Prepublished online as a Blood First Edition Paper on August 31, 2004; DOI 10.1182/blood-2004-06-2067.
 Previous Article | Next Article 
Submitted June 2, 2004
Accepted August 12, 2004
Rod mutations associated with MYH9-related disorders disrupt non-muscle myosin-IIA assembly
Josef D Franke, Fan Dong, Wayne L Rickoll, Michael J Kelley, and Daniel P Kiehart*
Department of Cell Biology, Duke University Medical Center, Durham, NC, USA
Department of Medicine, Duke University Medical Center, Durham, NC, USA; Hematology/Oncology, Durham Veterans Affairs Medical Center, Durham, NC, USA
Department of Biology, University of Puget Sound, Tacoma, WA, USA
Department of Biology, DCMB Group, Duke University Medical Center, Durham, NC, USA; Department of Cell Biology, Duke University Medical Center, Durham, NC, USA
* Corresponding author; email: dkiehart{at}duke.edu.
MYH9-related disorders are autosomal dominant syndromes, variably affecting platelet formation, hearing, and kidney function, and result from mutations in the human non-muscle myosin-IIA heavy chain gene. To understand the mechanisms by which mutations in the rod region disrupt non-muscle myosin-IIA function, we examined the in vitro behavior of four common mutant forms of the rod (R1165C, D1424N, E1841K, and R1933Stop) compared to wild-type. We used negative stain electron microscopy to analyze paracrystal morphology, a model system for the assembly of individual myosin-II molecules into bipolar filaments.
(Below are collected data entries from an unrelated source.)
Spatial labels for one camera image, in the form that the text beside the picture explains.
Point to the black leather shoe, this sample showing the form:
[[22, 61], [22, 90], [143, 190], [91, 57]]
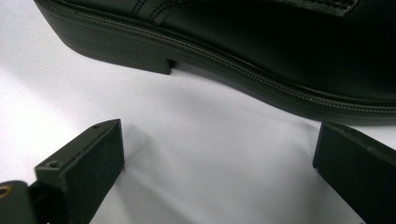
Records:
[[280, 62]]

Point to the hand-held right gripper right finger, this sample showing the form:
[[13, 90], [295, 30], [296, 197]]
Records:
[[358, 168]]

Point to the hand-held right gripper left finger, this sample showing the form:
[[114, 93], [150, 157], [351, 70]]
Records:
[[81, 161]]

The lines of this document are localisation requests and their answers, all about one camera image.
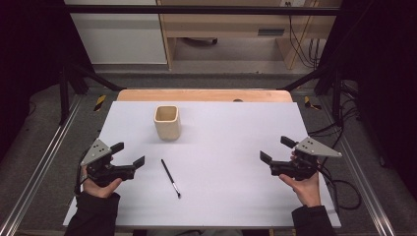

Wild-type tail fragments formed ordered paracrystal arrays, whereas mutants formed aberrant aggregates. In mixing experiments, the mutants act dominantly to interfere with the proper assembly of wild-type. Using circular dichroism we find that two mutants affect the  -helical coiled-coil structure of individual molecules, and two mutants disrupt the lateral associations between individual molecules necessary to form higher-order assemblies, helping explain the dominant effects of these mutants. These results demonstrate that the most common mutations in MYH9, lesions in the rod, cause defects in non-muscle myosin-IIA assembly. Further, the application of these methods to biochemically characterize rod mutations could be extended to other myosins responsible for disease.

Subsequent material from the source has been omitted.